* **Task statement**: Among the entries, which lines carry the string "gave"? Copy every one.

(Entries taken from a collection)
● ● ● ● ● ● ●

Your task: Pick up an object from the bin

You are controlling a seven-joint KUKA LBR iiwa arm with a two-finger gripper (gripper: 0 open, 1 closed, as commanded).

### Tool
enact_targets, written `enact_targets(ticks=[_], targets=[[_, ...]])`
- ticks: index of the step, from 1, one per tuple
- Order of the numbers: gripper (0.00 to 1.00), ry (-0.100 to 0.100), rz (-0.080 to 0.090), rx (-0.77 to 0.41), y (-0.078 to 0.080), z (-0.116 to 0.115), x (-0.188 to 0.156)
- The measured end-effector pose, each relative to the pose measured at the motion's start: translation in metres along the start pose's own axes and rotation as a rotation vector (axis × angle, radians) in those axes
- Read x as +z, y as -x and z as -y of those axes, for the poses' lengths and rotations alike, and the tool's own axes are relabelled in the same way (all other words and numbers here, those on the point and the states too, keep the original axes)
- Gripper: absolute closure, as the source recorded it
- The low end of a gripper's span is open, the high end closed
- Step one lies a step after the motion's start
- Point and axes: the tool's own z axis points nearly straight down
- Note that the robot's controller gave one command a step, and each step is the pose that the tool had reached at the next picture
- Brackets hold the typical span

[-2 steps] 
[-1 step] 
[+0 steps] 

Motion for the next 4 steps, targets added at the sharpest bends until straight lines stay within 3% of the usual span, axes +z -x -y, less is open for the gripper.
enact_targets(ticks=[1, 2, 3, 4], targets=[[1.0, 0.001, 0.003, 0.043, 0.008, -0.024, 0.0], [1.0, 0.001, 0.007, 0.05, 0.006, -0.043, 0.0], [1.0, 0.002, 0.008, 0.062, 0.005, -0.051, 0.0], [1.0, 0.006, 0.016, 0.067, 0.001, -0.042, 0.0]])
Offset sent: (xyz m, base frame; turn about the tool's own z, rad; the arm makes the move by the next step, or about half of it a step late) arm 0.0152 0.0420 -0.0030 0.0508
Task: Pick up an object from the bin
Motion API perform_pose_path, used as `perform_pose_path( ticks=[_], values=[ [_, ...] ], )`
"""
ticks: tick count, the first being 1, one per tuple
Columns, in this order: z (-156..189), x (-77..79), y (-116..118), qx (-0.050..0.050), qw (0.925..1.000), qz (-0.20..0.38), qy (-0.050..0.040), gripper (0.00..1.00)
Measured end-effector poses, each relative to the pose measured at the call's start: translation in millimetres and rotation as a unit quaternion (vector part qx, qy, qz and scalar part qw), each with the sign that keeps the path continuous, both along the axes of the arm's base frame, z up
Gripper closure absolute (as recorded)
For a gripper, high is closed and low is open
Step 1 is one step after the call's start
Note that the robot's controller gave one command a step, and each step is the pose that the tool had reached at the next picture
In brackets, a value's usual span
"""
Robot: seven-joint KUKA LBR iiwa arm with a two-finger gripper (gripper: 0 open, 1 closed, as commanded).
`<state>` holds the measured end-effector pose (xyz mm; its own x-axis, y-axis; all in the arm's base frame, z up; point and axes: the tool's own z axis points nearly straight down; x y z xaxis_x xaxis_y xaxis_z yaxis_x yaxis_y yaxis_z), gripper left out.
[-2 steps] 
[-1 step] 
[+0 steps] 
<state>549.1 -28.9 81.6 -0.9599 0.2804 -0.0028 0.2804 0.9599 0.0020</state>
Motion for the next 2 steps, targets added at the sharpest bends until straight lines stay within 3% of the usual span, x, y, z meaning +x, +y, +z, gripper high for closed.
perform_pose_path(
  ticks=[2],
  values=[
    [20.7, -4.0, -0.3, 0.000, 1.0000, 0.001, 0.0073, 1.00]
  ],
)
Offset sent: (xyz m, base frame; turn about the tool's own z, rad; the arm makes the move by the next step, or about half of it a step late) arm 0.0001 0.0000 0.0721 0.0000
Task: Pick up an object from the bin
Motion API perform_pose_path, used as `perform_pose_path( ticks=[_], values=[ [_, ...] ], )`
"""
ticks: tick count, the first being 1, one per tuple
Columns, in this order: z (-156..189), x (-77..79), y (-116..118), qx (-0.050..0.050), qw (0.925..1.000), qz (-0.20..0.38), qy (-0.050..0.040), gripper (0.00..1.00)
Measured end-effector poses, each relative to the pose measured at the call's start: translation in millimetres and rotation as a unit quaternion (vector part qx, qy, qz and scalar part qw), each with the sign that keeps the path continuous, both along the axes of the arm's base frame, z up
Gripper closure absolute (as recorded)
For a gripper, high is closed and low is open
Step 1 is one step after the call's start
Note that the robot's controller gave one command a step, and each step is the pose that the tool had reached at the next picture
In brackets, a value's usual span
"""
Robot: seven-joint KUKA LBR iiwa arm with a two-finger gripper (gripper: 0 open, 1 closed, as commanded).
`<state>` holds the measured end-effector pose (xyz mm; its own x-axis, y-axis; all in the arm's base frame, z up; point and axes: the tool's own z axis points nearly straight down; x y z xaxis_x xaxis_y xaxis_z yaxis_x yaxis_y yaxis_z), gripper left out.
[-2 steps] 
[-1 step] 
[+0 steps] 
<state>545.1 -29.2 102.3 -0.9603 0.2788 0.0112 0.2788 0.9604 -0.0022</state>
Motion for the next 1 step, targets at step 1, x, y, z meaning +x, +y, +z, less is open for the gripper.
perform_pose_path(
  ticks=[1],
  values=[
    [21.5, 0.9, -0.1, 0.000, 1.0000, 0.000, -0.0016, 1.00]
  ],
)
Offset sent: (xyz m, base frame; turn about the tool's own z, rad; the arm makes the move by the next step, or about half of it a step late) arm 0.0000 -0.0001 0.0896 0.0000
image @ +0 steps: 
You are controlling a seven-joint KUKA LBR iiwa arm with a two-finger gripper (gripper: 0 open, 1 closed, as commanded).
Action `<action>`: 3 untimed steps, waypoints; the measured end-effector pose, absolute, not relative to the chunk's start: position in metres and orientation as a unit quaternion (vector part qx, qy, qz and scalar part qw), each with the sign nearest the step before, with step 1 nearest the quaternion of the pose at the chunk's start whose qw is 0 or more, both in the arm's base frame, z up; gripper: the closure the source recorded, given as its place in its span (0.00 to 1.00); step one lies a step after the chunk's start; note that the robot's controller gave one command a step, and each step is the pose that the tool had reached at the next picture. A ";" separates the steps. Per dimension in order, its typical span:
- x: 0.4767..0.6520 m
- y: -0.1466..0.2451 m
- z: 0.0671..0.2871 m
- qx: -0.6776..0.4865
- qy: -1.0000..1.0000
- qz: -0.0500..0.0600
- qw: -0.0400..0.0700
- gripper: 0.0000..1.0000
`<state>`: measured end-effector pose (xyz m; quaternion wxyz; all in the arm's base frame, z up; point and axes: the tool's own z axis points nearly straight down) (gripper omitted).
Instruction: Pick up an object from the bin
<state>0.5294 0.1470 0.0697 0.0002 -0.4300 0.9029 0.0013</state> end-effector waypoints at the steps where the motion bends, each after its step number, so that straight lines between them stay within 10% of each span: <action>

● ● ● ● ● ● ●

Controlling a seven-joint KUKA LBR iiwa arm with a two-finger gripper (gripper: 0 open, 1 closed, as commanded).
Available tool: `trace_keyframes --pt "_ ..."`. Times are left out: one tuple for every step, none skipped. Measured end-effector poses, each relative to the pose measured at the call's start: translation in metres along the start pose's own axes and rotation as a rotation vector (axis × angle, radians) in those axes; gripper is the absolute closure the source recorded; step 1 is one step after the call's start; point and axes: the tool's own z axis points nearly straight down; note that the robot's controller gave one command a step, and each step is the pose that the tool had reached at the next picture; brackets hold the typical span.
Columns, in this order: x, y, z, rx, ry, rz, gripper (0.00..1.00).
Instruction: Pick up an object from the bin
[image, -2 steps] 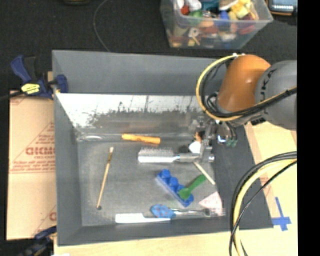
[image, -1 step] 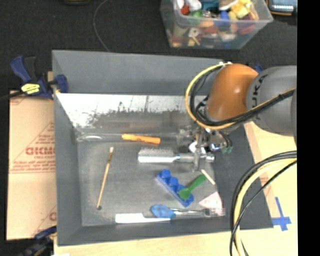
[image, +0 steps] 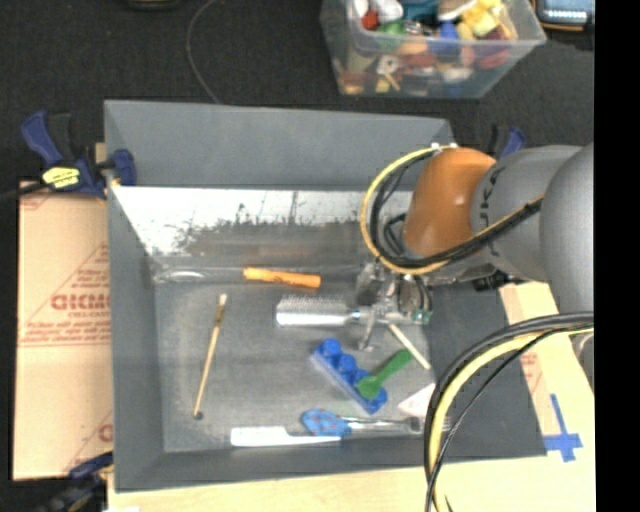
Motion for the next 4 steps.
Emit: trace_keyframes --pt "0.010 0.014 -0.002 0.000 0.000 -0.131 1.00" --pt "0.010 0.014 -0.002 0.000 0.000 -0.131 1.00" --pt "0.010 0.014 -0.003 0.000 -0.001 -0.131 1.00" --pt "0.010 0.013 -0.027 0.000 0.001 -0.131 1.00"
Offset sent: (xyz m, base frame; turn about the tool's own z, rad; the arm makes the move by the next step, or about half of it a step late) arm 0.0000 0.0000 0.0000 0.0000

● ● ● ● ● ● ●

* **Result of the exercise**:
- Note that the robot's controller gave one command a step, and each step is the pose that the tool had reached at the next picture
Note that the robot's controller gave one command a step, and each step is the pose that the tool had reached at the next picture
Note that the robot's controller gave one command a step, and each step is the pose that the tool had reached at the next picture
Action `<action>`: 3 untimed steps, waypoints; the measured end-effector pose, absolute, not relative to the chunk's start: position in metres and orientation as a unit quaternion (vector part qx, qy, qz and scalar part qw), each with the sign nearest the step before, with step 1 nearest the quaternion of the pose at the chunk's start whose qw is 0 or more, both in the arm's base frame, z up; gripper: the closure the source recorded, given as its place in its span (0.00 to 1.00); step one lies a step after the chunk's start; note that the robot's controller gave one command a step, and each step is the pose that the tool had reached at the next picture. A ";" separates the steps. Per dimension in order, its typical span:
Available tool: `trace_keyframes --pt "_ ..."`. Times are left out: one tuple for every step, none skipped. Measured end-effector poses, each relative to the pose measured at the call's start: translation in metres along the start pose's own axes and rotation as a rotation vector (axis × angle, radians) in those axes; gripper is the absolute closure the source recorded; step 1 is one step after the call's start; point and axes: the tool's own z axis points nearly straight down; note that the robot's controller gave one command a step, and each step is the pose that the tool had reached at the next picture; brackets hold the typical span.

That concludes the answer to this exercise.